Zgodnie z artykułem 73. przepisów dyscyplinarnych UEFA, dzieci w wieku do 14 lat ze szkół i/lub akademii piłkarskich mogą zostać zaproszone na mecz "za zamkniętymi drzwiami" bezpłatnie, pod warunkiem, że towarzyszy im osoba dorosła.
W efekcie potyczkę z Anglią obejrzało z trybun ponad 30 tysięcy widzów.
Szlagierowo zapowiadający się mecz w tej grupie Włochy - Niemcy w Bolonii zakończyło się wynikiem 1:1. Wszystko rozstrzygnęło się między 70. i 73. minutą.
Gospodarze, którzy zagrali w mocno eksperymentalnym składzie, objęli prowadzenie po golu Lorenzo Pellegriniego, ale wkrótce potem wyrównał Joshua Kimmich.
"Szkoda tej straconej bramki chwilę po objęciu przez nas prowadzenia" - przyznał trener reprezentacji Włoch Roberto Mancini. Przy okazji odniósł się do składu, jaki wystawił w sobotni wieczór.
"To był pierwszy mecz, gdy ci zawodnicy zagrali razem. Wykonali świetną robotę. Cierpieli, kiedy musieli, atakowali, kiedy musieli. Chłopcy spisywali się naprawdę dobrze, grali jak równi ze świetną obecnie drużyną rywali" - dodał.
Przy obsłudze VAR w tym meczu pracowali polscy sędziowie: Tomasz Kwiatkowski i Marcin Borkowski.
Z innych sobotnich wyników zwraca uwagę zwycięstwo w drugiej dywizji (grupa B1) Armenii u siebie nad Irlandią 1:0.
Inauguracja trzeciej edycji Ligi Narodów nastąpiła 1 czerwca - tego dnia występująca w grupie 4 najwyższej dywizji Polska pokonała we Wrocławiu Walię 2:1. Rywale wystawili w dużej mierze rezerwowy skład - w niedzielę zagrają bowiem z Ukrainą w finale baraży o awans na mundial.
W innym meczu grupy A4 - w piątek - Belgia niespodziewanie wysoko przegrała u siebie z Holandią 1:4.
Kolejne dwa spotkania LN Polacy rozegrają na wyjeździe - 8 czerwca z Belgią w Brukseli oraz 11 czerwca z Holandią w Rotterdamie, a 14 czerwca zmierzą się z Belgią w Warszawie.

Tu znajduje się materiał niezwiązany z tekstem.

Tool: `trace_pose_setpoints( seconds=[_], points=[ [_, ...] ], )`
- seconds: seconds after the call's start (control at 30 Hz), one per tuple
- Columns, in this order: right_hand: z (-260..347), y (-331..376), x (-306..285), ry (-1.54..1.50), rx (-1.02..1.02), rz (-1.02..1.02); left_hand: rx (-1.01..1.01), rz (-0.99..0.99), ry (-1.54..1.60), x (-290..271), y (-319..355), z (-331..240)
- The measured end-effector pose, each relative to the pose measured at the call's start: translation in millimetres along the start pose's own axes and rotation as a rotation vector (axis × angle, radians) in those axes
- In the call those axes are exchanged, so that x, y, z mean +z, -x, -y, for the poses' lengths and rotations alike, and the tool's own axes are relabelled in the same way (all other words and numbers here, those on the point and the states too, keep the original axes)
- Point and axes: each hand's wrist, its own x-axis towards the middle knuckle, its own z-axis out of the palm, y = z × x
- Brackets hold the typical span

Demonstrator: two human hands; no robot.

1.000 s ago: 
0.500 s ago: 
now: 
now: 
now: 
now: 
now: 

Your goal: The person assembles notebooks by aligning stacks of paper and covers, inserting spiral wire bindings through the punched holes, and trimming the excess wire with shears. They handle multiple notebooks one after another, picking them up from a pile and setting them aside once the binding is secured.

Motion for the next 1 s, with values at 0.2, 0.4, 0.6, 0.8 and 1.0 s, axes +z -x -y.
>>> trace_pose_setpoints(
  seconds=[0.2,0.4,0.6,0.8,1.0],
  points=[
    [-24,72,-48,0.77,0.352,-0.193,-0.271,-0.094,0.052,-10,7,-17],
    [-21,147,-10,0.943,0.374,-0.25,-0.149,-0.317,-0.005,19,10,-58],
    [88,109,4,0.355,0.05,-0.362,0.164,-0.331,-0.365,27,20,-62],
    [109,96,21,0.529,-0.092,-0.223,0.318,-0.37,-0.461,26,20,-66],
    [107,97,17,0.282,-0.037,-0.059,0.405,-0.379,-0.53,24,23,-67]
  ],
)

W tym roku nie będzie dostępne tradycyjne okienko na rozgrywki w listopadzie (wówczas zacznie się mundial w Katarze), dlatego wszystkie mecze fazy grupowej Ligi Narodów zaplanowano na czerwiec i wrzesień.
Cztery kolejki odbywają się między 1 a 14 czerwca, dwie pozostałe - 22-27 września.
Dywizje A, B i C składają się 16 drużyn, tworzących cztery grupy czterozespołowe, a teoretycznie najsłabsza dywizja D - z siedmiu ekip (jedna grupa czterozespołowa i jedna trzyzespołowa).
Pomiędzy poszczególnymi szczeblami obowiązują zasady awansów i spadków.
Do rywalizacji w grupie B2 nie mogła przystąpić Rosja, wykluczona z wszelkich rozgrywek pod egidą UEFA (oraz FIFA) po agresji zbrojnej rosyjskich wojsk na Ukrainę. W tej sytuacji Albania, Izrael oraz Islandia rozegrają mecze tylko między sobą. Natomiast Rosja automatycznie zostanie sklasyfikowana na czwartym miejscu, co oznacza, że spadnie do dywizji C.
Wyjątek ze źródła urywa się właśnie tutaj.